| Entries supplied |
------------------------

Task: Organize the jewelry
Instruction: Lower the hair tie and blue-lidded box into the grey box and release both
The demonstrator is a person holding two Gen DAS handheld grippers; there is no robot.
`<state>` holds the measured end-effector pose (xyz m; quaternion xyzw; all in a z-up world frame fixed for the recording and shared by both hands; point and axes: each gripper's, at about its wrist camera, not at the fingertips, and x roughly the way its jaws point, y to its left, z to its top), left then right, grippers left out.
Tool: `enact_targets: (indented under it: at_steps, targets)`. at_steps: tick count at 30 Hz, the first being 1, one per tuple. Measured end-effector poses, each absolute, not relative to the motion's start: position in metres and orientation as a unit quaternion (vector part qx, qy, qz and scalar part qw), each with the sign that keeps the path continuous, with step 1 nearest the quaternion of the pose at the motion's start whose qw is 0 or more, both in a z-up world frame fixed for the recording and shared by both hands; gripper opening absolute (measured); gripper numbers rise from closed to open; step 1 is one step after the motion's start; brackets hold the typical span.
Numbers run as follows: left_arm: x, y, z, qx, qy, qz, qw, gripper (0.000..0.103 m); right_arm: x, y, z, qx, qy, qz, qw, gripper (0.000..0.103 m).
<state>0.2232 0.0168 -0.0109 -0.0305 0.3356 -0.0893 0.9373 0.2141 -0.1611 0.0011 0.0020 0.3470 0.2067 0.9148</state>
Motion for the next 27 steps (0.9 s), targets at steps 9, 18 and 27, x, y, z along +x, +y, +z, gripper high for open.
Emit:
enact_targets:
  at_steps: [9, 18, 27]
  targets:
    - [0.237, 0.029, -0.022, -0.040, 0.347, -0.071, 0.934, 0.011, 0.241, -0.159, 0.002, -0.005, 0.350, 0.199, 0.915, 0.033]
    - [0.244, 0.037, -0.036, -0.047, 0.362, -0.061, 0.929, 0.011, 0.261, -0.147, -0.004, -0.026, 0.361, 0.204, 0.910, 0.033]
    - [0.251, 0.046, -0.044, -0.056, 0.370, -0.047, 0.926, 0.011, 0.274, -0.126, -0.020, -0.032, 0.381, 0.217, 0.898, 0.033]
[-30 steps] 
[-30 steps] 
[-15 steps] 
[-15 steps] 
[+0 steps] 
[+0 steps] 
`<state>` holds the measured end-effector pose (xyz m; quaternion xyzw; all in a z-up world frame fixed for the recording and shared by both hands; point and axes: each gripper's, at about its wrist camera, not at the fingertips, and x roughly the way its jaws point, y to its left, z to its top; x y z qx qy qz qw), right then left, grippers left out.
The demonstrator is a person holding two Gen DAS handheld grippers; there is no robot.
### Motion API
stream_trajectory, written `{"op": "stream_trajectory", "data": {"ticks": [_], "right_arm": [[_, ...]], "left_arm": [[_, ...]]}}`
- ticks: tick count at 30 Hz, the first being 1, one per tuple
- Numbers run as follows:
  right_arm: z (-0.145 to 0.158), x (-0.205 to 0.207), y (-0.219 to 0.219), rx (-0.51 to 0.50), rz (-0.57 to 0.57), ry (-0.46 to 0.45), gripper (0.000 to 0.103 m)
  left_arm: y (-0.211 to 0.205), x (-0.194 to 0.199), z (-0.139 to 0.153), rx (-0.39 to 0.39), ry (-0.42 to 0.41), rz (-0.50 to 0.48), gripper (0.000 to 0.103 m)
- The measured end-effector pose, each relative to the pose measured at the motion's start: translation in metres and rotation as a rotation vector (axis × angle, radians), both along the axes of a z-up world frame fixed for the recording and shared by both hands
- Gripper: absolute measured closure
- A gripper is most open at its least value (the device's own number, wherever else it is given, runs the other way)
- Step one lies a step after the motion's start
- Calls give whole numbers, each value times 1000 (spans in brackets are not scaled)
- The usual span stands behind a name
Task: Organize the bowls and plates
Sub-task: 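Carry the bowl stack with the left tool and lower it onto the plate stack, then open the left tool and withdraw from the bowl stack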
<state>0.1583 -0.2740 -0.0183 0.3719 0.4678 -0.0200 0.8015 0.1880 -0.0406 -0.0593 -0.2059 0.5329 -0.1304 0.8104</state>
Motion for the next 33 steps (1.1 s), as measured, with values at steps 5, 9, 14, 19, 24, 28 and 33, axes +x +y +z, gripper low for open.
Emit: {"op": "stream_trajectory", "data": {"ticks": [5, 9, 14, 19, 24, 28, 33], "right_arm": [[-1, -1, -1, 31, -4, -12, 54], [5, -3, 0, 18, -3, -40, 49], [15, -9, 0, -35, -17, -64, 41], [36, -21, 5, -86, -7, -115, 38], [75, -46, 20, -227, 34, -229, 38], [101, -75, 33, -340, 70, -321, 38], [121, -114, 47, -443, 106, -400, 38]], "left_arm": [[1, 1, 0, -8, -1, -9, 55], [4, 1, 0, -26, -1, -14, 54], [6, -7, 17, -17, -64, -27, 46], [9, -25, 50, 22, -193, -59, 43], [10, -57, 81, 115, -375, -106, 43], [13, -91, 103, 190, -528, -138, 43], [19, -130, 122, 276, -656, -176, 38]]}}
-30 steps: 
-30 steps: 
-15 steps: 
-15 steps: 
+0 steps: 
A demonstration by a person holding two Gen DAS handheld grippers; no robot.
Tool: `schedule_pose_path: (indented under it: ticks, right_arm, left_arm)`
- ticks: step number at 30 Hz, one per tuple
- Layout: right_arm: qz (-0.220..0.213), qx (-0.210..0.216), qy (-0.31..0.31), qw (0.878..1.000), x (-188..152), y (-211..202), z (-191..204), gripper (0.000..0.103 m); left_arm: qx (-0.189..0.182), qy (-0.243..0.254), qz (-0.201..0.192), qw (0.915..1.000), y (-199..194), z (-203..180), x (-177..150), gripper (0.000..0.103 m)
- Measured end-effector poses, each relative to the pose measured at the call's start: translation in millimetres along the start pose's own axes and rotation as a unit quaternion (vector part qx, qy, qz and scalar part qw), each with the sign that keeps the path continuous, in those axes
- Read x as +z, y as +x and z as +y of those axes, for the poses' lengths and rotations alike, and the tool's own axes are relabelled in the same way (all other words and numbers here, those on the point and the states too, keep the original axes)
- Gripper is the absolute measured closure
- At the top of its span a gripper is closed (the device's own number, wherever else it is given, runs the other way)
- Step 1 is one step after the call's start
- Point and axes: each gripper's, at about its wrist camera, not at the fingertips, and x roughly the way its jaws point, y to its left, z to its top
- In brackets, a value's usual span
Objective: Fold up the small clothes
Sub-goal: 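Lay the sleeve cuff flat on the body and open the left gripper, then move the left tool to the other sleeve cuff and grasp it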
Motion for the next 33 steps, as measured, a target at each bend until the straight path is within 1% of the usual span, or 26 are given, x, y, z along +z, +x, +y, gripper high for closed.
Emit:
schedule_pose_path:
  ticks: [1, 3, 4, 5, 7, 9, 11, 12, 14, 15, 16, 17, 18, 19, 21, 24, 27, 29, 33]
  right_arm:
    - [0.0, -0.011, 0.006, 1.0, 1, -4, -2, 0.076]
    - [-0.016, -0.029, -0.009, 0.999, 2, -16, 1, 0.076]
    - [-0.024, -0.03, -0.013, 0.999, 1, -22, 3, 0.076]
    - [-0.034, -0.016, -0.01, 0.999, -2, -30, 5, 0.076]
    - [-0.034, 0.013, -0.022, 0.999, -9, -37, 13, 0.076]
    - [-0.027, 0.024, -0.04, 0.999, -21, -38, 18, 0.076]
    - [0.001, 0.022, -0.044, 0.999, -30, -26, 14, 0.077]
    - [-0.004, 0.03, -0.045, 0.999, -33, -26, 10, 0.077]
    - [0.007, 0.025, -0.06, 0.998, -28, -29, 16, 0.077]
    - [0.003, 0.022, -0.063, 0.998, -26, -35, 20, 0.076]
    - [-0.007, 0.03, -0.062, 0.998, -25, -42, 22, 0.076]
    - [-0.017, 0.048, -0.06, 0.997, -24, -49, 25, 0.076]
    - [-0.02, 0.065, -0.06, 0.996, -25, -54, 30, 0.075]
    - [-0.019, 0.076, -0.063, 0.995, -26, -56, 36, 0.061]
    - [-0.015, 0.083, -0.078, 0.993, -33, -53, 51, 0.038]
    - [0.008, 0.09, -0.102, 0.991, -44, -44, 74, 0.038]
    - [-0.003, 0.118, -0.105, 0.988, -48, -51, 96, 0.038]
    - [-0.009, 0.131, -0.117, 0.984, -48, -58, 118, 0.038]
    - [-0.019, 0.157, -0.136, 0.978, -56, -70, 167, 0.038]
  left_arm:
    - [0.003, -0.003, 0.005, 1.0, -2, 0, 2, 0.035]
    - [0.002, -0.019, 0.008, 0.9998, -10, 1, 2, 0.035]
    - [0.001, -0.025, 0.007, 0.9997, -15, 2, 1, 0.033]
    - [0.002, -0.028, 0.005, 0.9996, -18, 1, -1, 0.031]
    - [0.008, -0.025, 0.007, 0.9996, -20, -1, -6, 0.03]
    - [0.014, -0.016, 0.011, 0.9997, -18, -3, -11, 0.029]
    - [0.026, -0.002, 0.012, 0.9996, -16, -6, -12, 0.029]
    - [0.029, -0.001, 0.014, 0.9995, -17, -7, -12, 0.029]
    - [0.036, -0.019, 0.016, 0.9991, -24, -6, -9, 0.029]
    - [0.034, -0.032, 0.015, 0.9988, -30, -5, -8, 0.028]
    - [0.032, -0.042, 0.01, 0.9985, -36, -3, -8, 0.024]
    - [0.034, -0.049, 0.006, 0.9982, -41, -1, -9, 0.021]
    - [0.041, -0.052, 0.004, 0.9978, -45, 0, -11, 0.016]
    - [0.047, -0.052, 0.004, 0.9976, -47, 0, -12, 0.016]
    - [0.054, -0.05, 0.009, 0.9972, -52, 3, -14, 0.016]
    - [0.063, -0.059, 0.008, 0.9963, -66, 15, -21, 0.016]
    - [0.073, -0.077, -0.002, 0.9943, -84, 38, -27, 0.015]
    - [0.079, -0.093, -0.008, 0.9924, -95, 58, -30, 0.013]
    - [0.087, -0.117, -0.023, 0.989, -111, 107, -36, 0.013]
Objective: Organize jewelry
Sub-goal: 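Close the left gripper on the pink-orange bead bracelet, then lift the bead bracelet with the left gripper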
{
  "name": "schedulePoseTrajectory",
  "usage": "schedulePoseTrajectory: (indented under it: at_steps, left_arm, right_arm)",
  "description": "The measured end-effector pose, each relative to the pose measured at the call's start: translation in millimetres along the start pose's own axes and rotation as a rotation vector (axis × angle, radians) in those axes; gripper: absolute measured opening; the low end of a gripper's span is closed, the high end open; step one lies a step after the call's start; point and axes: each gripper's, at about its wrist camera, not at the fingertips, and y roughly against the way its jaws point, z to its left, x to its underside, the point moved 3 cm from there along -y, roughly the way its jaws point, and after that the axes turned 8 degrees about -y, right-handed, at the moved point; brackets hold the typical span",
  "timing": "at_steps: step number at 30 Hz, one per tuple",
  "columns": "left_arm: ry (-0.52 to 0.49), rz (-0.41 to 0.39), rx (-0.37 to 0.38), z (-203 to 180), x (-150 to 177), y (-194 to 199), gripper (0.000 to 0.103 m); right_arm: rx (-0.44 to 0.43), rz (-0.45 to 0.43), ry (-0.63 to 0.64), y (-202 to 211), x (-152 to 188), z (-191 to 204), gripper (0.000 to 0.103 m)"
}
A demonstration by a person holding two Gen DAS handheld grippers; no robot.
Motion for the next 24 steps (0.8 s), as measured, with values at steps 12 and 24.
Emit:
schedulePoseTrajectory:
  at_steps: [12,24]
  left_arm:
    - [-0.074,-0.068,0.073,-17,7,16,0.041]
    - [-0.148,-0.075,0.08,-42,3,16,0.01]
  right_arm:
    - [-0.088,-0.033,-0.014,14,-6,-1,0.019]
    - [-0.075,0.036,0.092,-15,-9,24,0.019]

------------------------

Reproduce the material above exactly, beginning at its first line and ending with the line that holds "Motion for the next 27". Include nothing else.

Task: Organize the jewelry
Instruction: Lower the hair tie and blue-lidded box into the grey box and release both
The demonstrator is a person holding two Gen DAS handheld grippers; there is no robot.
`<state>` holds the measured end-effector pose (xyz m; quaternion xyzw; all in a z-up world frame fixed for the recording and shared by both hands; point and axes: each gripper's, at about its wrist camera, not at the fingertips, and x roughly the way its jaws point, y to its left, z to its top), left then right, grippers left out.
Tool: `enact_targets: (indented under it: at_steps, targets)`. at_steps: tick count at 30 Hz, the first being 1, one per tuple. Measured end-effector poses, each absolute, not relative to the motion's start: position in metres and orientation as a unit quaternion (vector part qx, qy, qz and scalar part qw), each with the sign that keeps the path continuous, with step 1 nearest the quaternion of the pose at the motion's start whose qw is 0 or more, both in a z-up world frame fixed for the recording and shared by both hands; gripper opening absolute (measured); gripper numbers rise from closed to open; step 1 is one step after the motion's start; brackets hold the typical span.
Numbers run as follows: left_arm: x, y, z, qx, qy, qz, qw, gripper (0.000..0.103 m); right_arm: x, y, z, qx, qy, qz, qw, gripper (0.000..0.103 m).
<state>0.2232 0.0168 -0.0109 -0.0305 0.3356 -0.0893 0.9373 0.2141 -0.1611 0.0011 0.0020 0.3470 0.2067 0.9148</state>
Motion for the next 27 steps (0.9 s), targets at steps 9, 18 and 27, x, y, z along +x, +y, +z, gripper high for open.

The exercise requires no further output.